Later Toohey opens up a Home for Subnormal Children, which I guess is supposed to be funny in an "oh, those bleeding heart liberals" kind of way:
A small, experienced staff was chosen by Toohey. It had been harder to find the children who qualified as inmates. Most of them had to be taken from other institutions. Sixty-five children, their ages ranging from three to fifteen, were picked out by zealous ladies who were full of kindness and so made a point of rejecting those who could be cured and selecting only the hopeless cases. There was a fifteen-year-old boy who had never learned to speak; a grinning child who could not be taught to read or write; a girl born without a nose, whose father was also her grandfather; a person called "Jackie" of whose age or sex nobody could be certain. They marched into their new home, their eyes staring vacantly, the stare of death before which no world existed.The hatred of weakness is most explicitly articulated by an acolyte of Roark's, a young sculptor who attempted to shoot Toohey:
Listen, what's the most horrible experience you can imagine?
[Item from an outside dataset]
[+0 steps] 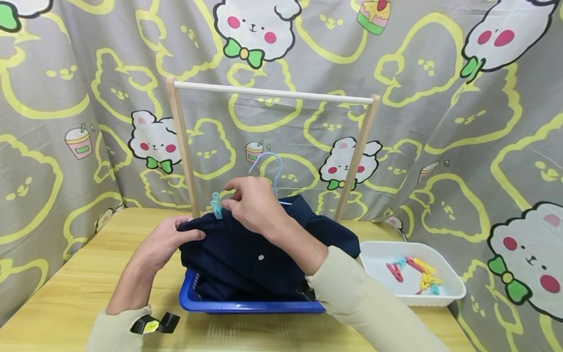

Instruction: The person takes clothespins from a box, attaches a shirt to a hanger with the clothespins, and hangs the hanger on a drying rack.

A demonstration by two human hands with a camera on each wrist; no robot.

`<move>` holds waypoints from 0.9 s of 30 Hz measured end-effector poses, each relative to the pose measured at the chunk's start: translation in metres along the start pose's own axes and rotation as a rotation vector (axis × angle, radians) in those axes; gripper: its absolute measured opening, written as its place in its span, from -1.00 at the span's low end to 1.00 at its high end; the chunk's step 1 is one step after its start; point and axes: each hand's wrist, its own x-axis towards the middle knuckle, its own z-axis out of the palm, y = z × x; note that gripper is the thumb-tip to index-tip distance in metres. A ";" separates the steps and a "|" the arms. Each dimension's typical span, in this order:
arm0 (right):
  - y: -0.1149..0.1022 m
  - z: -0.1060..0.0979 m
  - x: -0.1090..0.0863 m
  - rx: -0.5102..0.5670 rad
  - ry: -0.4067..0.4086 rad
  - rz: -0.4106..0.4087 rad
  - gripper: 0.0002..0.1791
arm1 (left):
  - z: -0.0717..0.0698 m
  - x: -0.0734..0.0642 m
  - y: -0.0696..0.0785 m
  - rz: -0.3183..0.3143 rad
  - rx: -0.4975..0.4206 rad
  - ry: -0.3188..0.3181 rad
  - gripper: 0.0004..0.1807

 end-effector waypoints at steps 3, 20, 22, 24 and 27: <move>0.001 -0.001 -0.001 -0.002 0.008 0.003 -0.67 | 0.000 0.000 0.000 -0.004 0.005 0.001 -0.77; 0.019 -0.009 -0.013 0.034 0.124 -0.007 -0.91 | 0.000 0.000 0.000 -0.002 0.017 0.007 -0.75; 0.021 -0.010 -0.014 0.036 0.147 -0.012 -0.93 | 0.000 0.000 0.000 -0.005 0.018 0.007 -0.75; 0.023 -0.011 -0.016 0.036 0.178 -0.023 -0.93 | 0.000 0.000 0.001 -0.005 0.011 0.005 -0.75; 0.025 -0.011 -0.018 0.032 0.229 -0.045 -0.93 | -0.001 -0.001 0.000 0.000 -0.002 0.001 -0.75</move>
To me--it's being left, unarmed, in a sealed cell with a drooling beast of prey or a maniac who's had some disease that's eaten his brain out. You'd have nothing then but your voice--your voice and your thought. You'd scream to that creature why it should not touch you, you'd have the most eloquent words, the unanswerable words, you'd become the vessel of the absolute truth. And you'd see living eyes watching you and you'd know that the thing can't hear you, that it can't be reached, not reached, in any way, yet it's breathing and moving there before you with a purpose of it's own. That's horror. Well, that's what's hanging over the world, prowling somewhere through mankind, that same thing, something closed, mindless, utterly wanton, but something with an aim and a cunning of its own.Rand makes strength and beauty into absolute ideals and frivolity, frailty, and ugliness, which is a hallmark of fascism. She allows no room for compromise, ambiguity, or charity, and so adopts an attitude of austere judgment and contempt. This permeates the book throughout, in every aspect and area, including, as we will see, the realm most often thought immune from such attitudes: love.